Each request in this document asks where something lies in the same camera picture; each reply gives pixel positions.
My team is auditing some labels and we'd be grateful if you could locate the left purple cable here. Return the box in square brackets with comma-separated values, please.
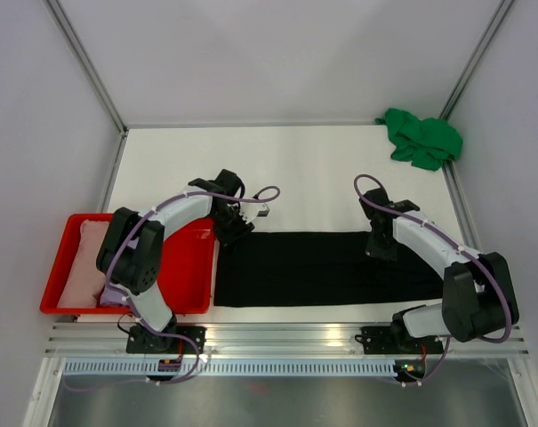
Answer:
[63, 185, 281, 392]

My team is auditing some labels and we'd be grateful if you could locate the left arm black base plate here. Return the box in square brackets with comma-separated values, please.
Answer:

==

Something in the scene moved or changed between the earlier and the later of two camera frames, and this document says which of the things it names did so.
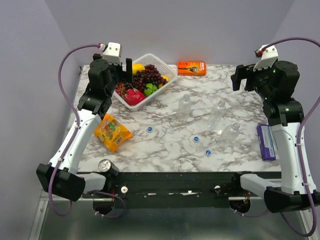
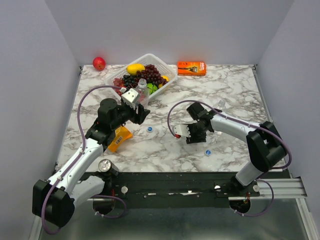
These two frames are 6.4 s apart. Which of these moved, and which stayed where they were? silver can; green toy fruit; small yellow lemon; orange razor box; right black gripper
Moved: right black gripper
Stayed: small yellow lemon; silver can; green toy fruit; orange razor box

_Task to complete:_
Your answer should be the lines of the records that hold the string "left".

_Written answer:_
My team is auditing some labels and we'd be grateful if you could locate the left purple cable here. Return the box in square brackets with comma-separated values, please.
My team is auditing some labels and we'd be grateful if you could locate the left arm black base plate here. Return the box in square brackets with comma-separated values, please.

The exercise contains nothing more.